| Abstract|| |
Background: Oral xylitol products have been labeled as a caries preventive measure; however, their use is still limited. This study aims to summarize the evidence on the effectiveness of xylitol-containing products in dental caries prevention with a focus on dental caries as the primary outcome rather than other pseudo outcomes. Materials and Methods: A structured literature search was conducted to identify the studies related to the efficiency of products containing xylitol for the prevention of caries. The literature search was conducted through the following databases: Medline, PubMed (Central), SCOPUS, Web of Science (WoS), Open Grey, and the Cochrane Library and included papers published between 1966 and March 2020. Fixed- and random-effect models were used to obtain pooled estimates through meta-analysis. Results: Evidence-based results of this study showed that xylitol is easily available in the form of various products, but clinically tested products are few in markets.

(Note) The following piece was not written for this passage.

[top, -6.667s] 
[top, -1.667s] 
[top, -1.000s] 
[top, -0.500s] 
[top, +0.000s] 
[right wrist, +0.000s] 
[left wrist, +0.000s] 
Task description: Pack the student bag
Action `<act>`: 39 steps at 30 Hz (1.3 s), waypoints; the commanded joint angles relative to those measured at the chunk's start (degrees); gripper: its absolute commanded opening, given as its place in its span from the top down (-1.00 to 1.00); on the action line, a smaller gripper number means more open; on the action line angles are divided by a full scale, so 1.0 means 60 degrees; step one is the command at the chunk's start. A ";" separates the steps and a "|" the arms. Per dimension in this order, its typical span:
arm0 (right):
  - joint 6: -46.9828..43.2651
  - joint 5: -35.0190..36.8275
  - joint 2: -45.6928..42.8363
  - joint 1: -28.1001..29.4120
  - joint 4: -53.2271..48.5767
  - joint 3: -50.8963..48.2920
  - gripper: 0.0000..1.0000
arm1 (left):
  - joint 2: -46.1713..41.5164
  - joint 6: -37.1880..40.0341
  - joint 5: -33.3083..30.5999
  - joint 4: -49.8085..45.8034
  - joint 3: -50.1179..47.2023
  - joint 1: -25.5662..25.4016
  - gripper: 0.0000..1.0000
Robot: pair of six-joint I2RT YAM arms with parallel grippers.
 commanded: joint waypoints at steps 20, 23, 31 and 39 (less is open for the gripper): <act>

The literature review has also concluded that the most effective xylitol product in caries prevention was (100%) xylitol, chewed or consumed three to five times per day, after meals with a total dose of 5–10 g of xylitol per day. Products included xylitol-containing lozenges, candies, and chewing gum, foods based on xylitol, and xylitol-containing toothpaste and mouth rinse. Results showed that xylitol-containing products significantly prevented caries compared with the other (control) non-xylitol products. Pooled estimates using the combined fixed and random effects of standardized mean difference were −0.099 [95% confidence interval (CI): −0.149, −0.049] and −0.089 (95% CI: −2.04, 0.026), respectively. Conclusion: This review concluded that xylitol should be part of an overall strategy to decrease and prevent dental caries. Dosage and frequency should be considered strictly when prescribing xylitol as a caries preventive measure.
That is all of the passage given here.